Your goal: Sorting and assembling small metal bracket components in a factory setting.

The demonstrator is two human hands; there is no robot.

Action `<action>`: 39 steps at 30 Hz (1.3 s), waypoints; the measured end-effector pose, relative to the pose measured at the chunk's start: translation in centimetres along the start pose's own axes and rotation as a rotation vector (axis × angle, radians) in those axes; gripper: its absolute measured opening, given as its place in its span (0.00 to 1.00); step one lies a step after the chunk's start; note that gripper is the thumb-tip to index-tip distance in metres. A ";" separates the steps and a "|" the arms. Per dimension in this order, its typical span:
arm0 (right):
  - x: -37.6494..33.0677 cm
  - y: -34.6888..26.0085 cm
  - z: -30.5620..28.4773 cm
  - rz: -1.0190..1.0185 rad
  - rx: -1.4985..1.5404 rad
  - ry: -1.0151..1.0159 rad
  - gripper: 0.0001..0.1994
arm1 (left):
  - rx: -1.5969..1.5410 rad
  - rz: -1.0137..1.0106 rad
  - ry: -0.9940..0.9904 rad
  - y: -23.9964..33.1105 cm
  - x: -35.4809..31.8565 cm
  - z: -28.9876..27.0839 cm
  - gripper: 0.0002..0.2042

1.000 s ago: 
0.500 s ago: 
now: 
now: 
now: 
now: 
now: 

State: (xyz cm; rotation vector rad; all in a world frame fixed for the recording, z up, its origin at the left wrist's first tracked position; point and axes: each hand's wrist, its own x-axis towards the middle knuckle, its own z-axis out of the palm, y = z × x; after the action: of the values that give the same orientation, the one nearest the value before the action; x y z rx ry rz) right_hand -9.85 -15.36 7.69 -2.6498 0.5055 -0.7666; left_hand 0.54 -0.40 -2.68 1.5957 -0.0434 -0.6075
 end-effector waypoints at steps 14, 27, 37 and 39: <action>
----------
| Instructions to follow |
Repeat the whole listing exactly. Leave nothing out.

| Result of this task |
Your goal: Sorting and assembling small metal bracket components in a factory setting.

The demonstrator is two human hands; there is no robot.

Action `<action>`: 39 steps at 30 Hz (1.3 s), waypoints; the measured end-effector pose, relative to the pose measured at the chunk's start: translation in centimetres along the start pose's own axes and rotation as a rotation vector (axis × angle, radians) in those axes; gripper: its absolute measured opening, given as its place in its span (0.00 to 1.00); step one lies a step after the chunk's start; note that gripper is the thumb-tip to index-tip distance in metres. A ";" separates the steps and a "|" the arms. Per dimension in this order, its typical span:
arm0 (right):
  - x: -37.6494..33.0677 cm
  - y: -34.6888..26.0085 cm
  - z: -30.5620..28.4773 cm
  - rz: -1.0190..1.0185 rad
  - rx: -1.4985..1.5404 rad
  - ry: -1.0151..1.0159 rad
  - gripper: 0.0001..0.1994
arm1 (left):
  - rx: -1.5969..1.5410 rad
  - rz: -1.0137..1.0106 rad
  - ry: -0.9940..0.9904 rad
  - y: -23.9964..33.1105 cm
  - x: -35.4809..31.8565 cm
  - z: -28.9876..27.0839 cm
  - gripper: 0.0002..0.2042

1.000 s ago: 
0.500 s ago: 
now: 
now: 
now: 
now: 
now: 

State: (xyz cm; rotation vector rad; all in a world frame fixed for the recording, z up, its origin at the left wrist's first tracked position; point and axes: each hand's wrist, its own x-axis towards the middle knuckle, its own z-axis out of the palm, y = z × x; after the action: of the values that give the same orientation, the one nearest the value before the action; x y z rx ry rz) right_hand -9.85 -15.36 7.69 -2.6498 0.5055 -0.7666; left_hand 0.54 -0.40 -2.68 1.5957 -0.0434 -0.6075
 end-effector waypoints at steps 14, 27, 37 and 39: <action>

The exercise has been fully answered.